This post is one of the hardest and most horrible I’ll ever have to write. One thing I pride myself on is being honest and I don’t feel like it would be fair if I didn’t share this information with you. There is no easy way to say this but last Tuesday, June 21, I lost my job. It came completely out of the blue and a little part of me is still in shock.
A couple of weeks ago my new boss had approached me to arrange a time we could both meet and discuss any concerns we were having. (My new boss took over the business on April 1 after purchasing it from the previous owner). My boss and I met last Monday and all weekend up until the meeting, I had a bad feeling. Maybe I was naive because I genuinely didn’t think there was a problem. I’m not saying I’m perfect and I never make mistakes but if someone has an issue with me or is not happy I’d rather they just came out and said it.
I am going to miss that job because it helped me grow in confidence and it also taught me a lot of important life lessons. It reinforced how focused and determined I am and it made me feel good to know I was working hard to earn my money. I think the hardest thing to deal with is the fact I don’t have a job to go to anymore. I am trying my best not to let it get me down and I know I was never dishonest or did anything untoward which led to me no longer working there – it simply didn’t work out anymore. I am one of those people who believes things happen for a reason and while it feels frustrating at the time to not know the reason why, I have to cross my fingers something else will come along.
I don’t want this to be a negative time. I am planning to do a few things that will better me. I will update my CV and I now have 14 months experience of being in a job behind me which I didn’t have before. I am also working my way towards sitting my Learner Licence driving test now that I’ve got a bit more extra time and can focus on it. I received a lot of encouragement on this month’s Hey, It’s Okay… If You Can’t Drive post and I’m just going to take the plunge and do it! It will be a big worry off my mind.

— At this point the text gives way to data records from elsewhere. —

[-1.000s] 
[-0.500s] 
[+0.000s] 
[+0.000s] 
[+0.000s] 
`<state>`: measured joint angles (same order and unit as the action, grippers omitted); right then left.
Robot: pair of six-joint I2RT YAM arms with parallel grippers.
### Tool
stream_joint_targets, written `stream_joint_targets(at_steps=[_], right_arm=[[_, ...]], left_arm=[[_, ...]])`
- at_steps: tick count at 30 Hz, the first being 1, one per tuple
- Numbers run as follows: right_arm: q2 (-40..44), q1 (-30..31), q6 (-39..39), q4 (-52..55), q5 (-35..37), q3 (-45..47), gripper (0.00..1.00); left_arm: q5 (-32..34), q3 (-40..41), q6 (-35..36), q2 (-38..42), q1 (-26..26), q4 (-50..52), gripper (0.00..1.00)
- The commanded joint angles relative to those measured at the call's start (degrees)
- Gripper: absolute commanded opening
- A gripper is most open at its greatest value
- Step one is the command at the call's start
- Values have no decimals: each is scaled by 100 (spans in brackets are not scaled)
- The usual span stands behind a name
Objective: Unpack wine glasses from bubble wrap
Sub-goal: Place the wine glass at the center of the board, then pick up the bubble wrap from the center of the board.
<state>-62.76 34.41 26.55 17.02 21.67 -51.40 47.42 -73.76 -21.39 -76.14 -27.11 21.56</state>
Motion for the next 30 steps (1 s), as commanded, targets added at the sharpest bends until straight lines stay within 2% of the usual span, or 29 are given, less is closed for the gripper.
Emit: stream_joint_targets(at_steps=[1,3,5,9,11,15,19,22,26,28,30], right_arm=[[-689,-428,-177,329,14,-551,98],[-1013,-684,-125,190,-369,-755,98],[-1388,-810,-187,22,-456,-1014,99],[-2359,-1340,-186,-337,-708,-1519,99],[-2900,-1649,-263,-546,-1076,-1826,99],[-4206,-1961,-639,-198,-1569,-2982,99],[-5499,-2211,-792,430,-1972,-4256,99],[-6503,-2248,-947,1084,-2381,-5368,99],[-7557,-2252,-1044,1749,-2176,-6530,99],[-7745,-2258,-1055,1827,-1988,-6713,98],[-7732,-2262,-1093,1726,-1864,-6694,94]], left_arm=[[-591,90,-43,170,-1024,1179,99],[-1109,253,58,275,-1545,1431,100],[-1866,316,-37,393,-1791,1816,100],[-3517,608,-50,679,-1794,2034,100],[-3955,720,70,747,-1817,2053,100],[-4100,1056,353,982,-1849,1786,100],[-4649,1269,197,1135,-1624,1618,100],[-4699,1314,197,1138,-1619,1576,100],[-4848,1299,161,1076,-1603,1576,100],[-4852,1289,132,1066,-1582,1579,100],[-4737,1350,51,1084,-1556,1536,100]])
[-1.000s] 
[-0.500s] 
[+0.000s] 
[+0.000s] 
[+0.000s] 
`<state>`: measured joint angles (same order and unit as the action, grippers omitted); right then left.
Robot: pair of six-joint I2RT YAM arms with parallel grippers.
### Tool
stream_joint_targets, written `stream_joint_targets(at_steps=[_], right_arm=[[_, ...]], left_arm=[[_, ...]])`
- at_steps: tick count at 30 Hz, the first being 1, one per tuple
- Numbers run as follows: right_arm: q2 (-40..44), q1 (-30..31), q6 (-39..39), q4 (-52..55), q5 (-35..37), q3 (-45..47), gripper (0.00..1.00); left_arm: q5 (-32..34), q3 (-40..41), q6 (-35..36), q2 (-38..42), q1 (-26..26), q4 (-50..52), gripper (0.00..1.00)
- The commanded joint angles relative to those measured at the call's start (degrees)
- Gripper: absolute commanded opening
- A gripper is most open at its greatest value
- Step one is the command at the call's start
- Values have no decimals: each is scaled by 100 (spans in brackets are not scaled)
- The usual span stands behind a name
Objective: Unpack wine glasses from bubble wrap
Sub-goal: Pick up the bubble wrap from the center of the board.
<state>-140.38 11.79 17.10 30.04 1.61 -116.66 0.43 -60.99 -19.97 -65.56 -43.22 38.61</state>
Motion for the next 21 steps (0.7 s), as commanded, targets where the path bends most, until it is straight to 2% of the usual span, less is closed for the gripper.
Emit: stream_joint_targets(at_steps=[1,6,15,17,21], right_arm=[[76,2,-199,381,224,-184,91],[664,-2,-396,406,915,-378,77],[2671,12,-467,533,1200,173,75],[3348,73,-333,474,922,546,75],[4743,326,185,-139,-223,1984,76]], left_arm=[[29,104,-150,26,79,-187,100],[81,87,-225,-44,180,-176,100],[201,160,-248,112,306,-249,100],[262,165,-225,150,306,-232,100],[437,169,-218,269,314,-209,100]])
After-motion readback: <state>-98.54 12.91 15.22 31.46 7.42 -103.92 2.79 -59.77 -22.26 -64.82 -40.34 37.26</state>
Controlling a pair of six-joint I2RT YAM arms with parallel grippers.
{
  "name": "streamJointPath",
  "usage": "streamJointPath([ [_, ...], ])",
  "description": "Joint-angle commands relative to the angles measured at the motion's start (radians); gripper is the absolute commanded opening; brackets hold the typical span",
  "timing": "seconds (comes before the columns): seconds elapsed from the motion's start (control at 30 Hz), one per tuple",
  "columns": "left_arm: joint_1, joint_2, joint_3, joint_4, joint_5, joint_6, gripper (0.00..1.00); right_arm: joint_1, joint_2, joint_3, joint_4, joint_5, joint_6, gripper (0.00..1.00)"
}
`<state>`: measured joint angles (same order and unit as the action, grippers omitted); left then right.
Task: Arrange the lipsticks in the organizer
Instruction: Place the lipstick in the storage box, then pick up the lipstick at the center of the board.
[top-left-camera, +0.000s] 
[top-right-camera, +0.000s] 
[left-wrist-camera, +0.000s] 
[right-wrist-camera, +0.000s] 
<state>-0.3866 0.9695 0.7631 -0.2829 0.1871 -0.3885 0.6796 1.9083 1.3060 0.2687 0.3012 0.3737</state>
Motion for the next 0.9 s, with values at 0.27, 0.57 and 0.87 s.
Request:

In August I am planning to take a trip up to Auckland to stay with my brother for a few days and we are going to see Alan Carr’s comedy show Yap, Yap, Yap! I booked my ticket to the show and my flights last week and I am really looking forward to it! It will be the first time flying on my own but it’s only a 40 minute flight. I’ll also get to go on a train for the first time which is exciting and I’ll get to go shopping and perhaps add to my MAC lipstick collection (beauty blogger priorities). I am lucky enough to be in a position that I can afford to take some time out and go away and have a break. The flights weren’t too expensive and even if I could drive the amount I would spend on petrol as well as the extra two hours it would take to get there would make it less appealing.
Times are changing and nothing stays the same forever. I didn’t want to go into too many details about the situation which I hope you respect and understand. I did want to keep you informed though and let you know what is happening. I will still be blogging and I am unsure if there will be a time I don’t stick to my three posts a week but I thought I’d warn you in case. I probably will but in case I’m not inspired or just not feeling it that’s why.
I started this blog to keep me busy when I was looking for work after my Communications course so in some ways I feel like I’ve come full circle except this time I’m armed with knowledge and experience in both areas. Let the next part of the journey begin!
Thank you so much for always sticking by me and for reading this post! Have a wonderful week!